Woningcorporatie Ymere vindt het vreemd onder verscherpt financieel toezicht te zijn geplaatst. De investeringen verhouden zich goed met het eigen vermogen, zo verklaart bestuurder Ber Bosveld. In de beoordelingssystematiek van het Centraal Fonds voor de Volkshuisvesting (CFV) bestaat volgens hem onvoldoende oog voor regionale verschillen.
Het Centraal Fonds beoordeelde Ymere op basis van de begin dit jaar opgestelde meerjarenprognose en de jaarcijfers 2011. “Op grond daarvan komt de financiële toezichthouder tot een positief oordeel over de financiële continuïteit.
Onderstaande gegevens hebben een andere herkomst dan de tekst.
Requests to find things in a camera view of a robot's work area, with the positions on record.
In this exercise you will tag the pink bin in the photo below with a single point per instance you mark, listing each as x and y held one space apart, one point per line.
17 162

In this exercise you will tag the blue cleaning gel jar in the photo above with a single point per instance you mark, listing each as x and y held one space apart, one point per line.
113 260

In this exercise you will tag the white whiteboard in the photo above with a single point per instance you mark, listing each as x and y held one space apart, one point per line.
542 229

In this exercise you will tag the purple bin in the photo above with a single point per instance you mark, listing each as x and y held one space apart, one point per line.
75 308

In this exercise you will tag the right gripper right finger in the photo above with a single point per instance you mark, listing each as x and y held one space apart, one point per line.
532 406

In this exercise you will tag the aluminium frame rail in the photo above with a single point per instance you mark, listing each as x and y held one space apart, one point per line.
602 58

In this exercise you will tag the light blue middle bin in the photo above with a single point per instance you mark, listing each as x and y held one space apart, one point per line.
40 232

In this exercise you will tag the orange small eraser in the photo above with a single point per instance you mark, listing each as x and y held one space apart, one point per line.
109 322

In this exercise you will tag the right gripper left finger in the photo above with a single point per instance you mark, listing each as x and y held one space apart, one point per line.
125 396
A1. Ook de solvabiliteit is voldoende. Maar in het licht van de vanwege problemen bij Vestia te betalen saneringssteun en de verhuurderheffing bestaan er bij hen toch zorgen over de toekomstige omvang van onze leningportefeuille,” aldus Bosveld. Hij is binnen de vierhoofdige Raad van Bestuur verantwoordelijk voor waardesturing en financiën.
Volgens hem heeft het CFV onvoldoende oog gehad voor de bijstelling van het financiële beleid afgelopen voorjaar. “We hebben na het Lenteakkoord ons beleid aangepast. De bedrijfskosten moeten nog verder omlaag. De huurinkomsten omhoog. Vanwege de zwakke vastgoedmarkt rekenen we niet op extra woningverkopen. Vervolgens hebben we de voor 2013 voorgenomen investeringen met 55 miljoen euro verlaagd naar 275 miljoen euro. Daarmee varen we een verstandige koers.”
Ymere - met meer dan 77.000 woningen en 8000 andere verhuureenheden de een na grootste Nederlandse corporatie - zal nooit of te nimmer teveel investeren, benadrukt Bosveld. “Wij hanteren de regel dat de leningportefeuille nooit meer dan de helft van de markwaarde in bewoonde toestand mag bedragen. Die marktwaarde bedraagt 9,3 miljard euro. Onze leningportefeuille heeft een omvang van 3,7 miljard. En onze kasstromen zien er goed uit. We handelen dus financieel verstandig.”
Ook als met de normen van het Waarborgfonds Sociale Woningbouw (WSW) naar Ymere wordt gekeken, dan is volgens hem geen sprake van een te omvangrijke leningportefeuille. “Het WSW rekent op basis van 50 procent van de WOZ-waarde. Dat zou neerkomen op een waarde van 15 miljard en de mogelijkheid nog miljarden extra te lenen. “
De afgelopen weken voerde Ymere diverse gesprekken met het CFV, maar de financieel toezichthouder was niet tot intrekking van de kritiek te vermurwen. Volgens Bosveld speelt daarbij een belangrijke systeemkwestie. “Het Centraal Fonds beoordeelt de financiële positie van corporaties op basis van de bedrijfswaarde. Wij hebben in 2011 gekozen voor een boekhouding op basis van de marktwaarde. In principe hebben we die vrijheid. We hebben daarbij zorgvuldig gehandeld. Er is door ons gerapporteerd volgens de richtlijnen die een landelijke werkgroep van deskundigen daarover heeft opgesteld. Ook het Centraal Fonds was daarbij.”
Op de vraag of de toezichthouder de corporatie juist vanwege haar omvang onder het vergrootglas heeft gelegd, heeft Bosveld geen antwoord. ”Toezicht draagt bij aan een financieel gezonde sector. We gaan snel aan de slag om nieuwe rapportages te leveren.”